--- WHAT TO DO ---
Beneath this instruction is a block of data; output from it exactly the lines that run from the one containing "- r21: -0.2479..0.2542" through the one containing "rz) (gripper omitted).", inclusive.

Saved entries
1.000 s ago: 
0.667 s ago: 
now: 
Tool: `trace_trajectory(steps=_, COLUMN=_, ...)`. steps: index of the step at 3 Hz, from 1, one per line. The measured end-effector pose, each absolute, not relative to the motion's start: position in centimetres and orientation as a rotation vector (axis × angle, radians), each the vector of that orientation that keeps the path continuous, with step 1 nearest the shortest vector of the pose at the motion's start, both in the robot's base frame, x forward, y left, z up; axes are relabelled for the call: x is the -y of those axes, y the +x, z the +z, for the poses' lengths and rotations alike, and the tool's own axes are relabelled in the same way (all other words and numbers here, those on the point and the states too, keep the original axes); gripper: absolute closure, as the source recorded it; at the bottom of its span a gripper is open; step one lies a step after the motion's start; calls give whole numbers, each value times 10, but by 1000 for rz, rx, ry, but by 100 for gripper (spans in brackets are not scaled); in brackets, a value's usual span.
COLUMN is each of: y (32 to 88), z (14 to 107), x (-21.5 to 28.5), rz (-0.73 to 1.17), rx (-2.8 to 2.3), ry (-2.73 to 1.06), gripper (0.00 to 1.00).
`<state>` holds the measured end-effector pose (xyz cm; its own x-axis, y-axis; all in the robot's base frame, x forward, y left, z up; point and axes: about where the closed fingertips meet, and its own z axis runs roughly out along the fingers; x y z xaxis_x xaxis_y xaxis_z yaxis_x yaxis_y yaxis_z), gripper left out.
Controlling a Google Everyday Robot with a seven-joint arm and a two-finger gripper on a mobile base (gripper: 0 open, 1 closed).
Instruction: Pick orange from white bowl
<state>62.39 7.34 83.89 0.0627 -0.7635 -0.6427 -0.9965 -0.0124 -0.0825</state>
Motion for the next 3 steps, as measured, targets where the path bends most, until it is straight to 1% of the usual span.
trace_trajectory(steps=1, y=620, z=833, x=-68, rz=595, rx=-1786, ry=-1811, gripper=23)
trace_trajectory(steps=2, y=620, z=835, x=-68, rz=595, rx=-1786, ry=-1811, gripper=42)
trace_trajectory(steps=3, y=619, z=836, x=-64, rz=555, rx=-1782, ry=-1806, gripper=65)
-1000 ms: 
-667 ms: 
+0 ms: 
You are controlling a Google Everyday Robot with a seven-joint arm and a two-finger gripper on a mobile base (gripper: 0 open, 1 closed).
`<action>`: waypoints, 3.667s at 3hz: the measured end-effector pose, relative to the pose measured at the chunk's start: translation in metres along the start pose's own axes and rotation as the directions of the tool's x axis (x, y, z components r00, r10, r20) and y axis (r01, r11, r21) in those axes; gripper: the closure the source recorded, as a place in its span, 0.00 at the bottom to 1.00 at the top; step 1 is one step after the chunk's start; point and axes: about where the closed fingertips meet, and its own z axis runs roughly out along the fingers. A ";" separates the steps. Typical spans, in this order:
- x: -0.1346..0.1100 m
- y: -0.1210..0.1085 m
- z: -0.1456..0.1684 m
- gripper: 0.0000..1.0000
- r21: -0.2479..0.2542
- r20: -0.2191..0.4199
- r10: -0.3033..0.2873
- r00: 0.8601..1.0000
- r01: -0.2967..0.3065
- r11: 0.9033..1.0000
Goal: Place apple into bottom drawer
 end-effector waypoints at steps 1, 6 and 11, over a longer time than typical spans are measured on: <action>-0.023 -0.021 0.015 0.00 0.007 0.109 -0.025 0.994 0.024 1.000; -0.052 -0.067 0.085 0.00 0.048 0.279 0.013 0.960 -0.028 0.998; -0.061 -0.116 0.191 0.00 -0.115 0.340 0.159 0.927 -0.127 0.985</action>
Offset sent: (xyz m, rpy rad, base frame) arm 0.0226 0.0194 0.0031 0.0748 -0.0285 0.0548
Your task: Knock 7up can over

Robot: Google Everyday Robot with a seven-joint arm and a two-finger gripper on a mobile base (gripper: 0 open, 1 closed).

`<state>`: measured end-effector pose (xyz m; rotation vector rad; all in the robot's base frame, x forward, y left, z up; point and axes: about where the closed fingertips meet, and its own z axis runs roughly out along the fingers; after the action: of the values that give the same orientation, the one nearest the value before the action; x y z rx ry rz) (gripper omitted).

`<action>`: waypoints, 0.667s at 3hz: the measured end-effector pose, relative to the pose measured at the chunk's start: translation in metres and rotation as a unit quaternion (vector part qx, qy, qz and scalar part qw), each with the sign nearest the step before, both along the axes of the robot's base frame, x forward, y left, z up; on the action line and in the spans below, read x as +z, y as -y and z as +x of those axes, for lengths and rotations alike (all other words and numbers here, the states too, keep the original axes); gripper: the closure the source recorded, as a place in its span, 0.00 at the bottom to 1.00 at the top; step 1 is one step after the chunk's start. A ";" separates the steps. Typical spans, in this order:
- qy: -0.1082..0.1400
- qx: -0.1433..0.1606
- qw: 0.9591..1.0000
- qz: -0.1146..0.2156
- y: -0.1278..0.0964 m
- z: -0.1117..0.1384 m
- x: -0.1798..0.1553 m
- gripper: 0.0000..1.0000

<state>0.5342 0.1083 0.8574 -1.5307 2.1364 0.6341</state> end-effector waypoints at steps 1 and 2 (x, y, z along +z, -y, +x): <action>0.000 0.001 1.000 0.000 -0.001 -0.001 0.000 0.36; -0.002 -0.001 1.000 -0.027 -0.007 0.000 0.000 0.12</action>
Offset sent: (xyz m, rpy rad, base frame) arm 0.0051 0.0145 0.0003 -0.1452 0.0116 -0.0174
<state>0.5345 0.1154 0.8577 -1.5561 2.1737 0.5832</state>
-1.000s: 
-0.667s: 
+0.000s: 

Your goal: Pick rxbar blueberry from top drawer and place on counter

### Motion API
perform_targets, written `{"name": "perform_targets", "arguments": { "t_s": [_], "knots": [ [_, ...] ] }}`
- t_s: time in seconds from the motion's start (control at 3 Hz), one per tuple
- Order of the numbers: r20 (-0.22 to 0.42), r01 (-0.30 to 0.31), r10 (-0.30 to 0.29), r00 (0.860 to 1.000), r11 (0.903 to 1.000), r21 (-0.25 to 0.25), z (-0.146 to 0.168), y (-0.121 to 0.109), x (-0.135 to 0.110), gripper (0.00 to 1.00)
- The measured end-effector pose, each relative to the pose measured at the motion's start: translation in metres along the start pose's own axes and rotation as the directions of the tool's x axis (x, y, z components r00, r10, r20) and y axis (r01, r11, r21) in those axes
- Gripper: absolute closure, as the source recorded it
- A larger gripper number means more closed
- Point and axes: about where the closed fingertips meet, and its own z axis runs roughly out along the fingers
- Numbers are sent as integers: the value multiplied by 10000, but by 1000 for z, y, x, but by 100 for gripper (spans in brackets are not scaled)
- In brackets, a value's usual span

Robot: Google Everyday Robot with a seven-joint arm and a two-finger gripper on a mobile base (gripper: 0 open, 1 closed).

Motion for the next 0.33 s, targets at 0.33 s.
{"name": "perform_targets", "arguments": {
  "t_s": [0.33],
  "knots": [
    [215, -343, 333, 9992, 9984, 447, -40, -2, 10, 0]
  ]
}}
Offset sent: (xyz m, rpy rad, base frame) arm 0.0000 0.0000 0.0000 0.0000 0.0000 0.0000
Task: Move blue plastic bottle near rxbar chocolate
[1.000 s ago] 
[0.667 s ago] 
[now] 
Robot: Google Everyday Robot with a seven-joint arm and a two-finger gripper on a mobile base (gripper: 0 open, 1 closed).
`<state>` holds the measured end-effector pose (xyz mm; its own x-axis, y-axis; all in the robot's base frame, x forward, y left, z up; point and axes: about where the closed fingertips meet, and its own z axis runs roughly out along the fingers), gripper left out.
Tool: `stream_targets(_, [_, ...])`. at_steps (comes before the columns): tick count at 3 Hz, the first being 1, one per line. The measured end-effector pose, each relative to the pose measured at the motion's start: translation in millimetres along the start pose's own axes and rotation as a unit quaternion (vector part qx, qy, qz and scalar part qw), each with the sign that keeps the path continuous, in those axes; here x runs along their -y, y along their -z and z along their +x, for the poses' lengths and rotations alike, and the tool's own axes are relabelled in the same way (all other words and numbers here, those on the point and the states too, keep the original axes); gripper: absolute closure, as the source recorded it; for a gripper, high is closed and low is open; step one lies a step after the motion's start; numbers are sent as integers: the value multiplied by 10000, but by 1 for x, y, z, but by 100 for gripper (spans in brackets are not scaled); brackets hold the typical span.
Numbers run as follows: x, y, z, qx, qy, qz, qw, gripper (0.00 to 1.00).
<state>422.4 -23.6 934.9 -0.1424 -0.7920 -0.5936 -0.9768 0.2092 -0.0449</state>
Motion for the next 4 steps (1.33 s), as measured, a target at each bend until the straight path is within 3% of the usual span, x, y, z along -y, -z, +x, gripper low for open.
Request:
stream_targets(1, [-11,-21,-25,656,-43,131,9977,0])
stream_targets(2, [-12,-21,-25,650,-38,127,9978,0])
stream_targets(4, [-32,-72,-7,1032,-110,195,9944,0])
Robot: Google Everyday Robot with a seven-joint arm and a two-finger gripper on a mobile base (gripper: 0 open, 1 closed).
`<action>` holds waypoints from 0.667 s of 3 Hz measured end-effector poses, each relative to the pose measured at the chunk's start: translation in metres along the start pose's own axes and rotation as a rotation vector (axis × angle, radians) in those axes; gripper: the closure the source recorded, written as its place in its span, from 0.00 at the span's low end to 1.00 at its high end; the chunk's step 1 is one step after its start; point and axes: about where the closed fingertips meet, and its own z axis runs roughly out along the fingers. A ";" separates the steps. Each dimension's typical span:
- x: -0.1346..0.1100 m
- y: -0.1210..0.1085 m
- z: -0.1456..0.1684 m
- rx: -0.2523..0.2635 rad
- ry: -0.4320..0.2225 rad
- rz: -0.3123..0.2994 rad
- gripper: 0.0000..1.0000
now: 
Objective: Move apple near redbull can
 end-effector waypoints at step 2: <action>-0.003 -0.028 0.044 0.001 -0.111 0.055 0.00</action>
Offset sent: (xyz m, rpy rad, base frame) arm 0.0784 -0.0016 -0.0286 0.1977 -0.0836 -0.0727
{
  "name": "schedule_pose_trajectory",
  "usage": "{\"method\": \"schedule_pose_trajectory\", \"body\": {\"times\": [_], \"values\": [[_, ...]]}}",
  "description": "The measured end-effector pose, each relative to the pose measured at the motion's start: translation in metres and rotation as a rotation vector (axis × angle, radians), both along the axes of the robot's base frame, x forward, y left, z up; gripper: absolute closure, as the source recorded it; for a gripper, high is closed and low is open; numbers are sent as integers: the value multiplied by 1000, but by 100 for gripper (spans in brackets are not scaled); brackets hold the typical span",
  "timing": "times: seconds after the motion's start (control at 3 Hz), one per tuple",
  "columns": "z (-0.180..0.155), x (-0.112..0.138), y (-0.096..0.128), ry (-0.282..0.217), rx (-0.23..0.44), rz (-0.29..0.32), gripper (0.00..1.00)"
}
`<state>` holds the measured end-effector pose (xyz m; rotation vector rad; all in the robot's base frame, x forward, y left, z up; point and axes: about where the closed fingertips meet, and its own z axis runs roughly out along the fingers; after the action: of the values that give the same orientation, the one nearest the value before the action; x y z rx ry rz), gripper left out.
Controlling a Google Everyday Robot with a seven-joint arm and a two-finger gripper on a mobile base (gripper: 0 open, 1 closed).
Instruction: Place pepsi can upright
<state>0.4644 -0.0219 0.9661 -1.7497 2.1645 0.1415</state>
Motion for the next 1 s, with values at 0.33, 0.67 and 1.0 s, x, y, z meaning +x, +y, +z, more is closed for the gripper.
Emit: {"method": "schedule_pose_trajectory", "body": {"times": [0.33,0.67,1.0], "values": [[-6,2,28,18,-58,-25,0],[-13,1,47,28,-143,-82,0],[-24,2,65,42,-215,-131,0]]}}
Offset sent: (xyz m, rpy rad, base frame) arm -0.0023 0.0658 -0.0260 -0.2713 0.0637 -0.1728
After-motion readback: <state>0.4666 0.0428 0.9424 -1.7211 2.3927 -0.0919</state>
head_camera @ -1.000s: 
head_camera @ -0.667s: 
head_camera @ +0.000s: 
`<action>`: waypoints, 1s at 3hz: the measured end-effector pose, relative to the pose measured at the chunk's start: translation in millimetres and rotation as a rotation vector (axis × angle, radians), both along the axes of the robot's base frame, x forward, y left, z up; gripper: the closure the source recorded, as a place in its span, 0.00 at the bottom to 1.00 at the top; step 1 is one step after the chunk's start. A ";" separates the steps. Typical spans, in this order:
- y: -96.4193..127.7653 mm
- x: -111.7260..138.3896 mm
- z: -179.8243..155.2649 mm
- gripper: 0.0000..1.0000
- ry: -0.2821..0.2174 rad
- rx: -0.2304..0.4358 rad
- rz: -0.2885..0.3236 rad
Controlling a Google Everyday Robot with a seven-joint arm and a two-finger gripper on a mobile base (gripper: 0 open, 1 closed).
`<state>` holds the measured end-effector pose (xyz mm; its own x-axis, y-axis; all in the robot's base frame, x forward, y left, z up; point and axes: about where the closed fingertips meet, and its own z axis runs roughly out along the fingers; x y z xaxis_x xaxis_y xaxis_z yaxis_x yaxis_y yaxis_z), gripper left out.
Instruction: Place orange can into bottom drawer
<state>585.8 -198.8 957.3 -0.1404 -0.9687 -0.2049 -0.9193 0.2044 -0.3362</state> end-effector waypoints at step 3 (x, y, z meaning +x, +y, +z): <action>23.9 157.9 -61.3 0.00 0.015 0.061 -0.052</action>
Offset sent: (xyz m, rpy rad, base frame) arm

--- RESPONSE ---
- r21: -0.2479..0.2542
- r20: -0.2191..0.4199
- r10: -0.3033..0.2873
- r00: 0.8601..1.0000
- r01: -0.2967..0.3065
- r11: 0.9033..1.0000
Goal: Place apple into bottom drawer
 end-effector waypoints at steps 1, 6 and 11, over a longer time than typical spans are measured on: <action>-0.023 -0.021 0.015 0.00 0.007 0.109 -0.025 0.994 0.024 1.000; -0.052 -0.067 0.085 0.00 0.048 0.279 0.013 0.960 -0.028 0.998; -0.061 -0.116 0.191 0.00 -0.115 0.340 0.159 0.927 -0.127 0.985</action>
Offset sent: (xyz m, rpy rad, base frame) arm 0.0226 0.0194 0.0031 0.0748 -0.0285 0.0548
Your task: Knock 7up can over

Robot: Google Everyday Robot with a seven-joint arm and a two-finger gripper on a mobile base (gripper: 0 open, 1 closed).

`<state>`: measured end-effector pose (xyz m; rotation vector rad; all in the robot's base frame, x forward, y left, z up; point and axes: about where the closed fingertips meet, and its own z axis runs roughly out along the fingers; after the action: of the values that give the same orientation, the one nearest the value before the action; x y z rx ry rz) (gripper omitted).

The exercise concludes with that.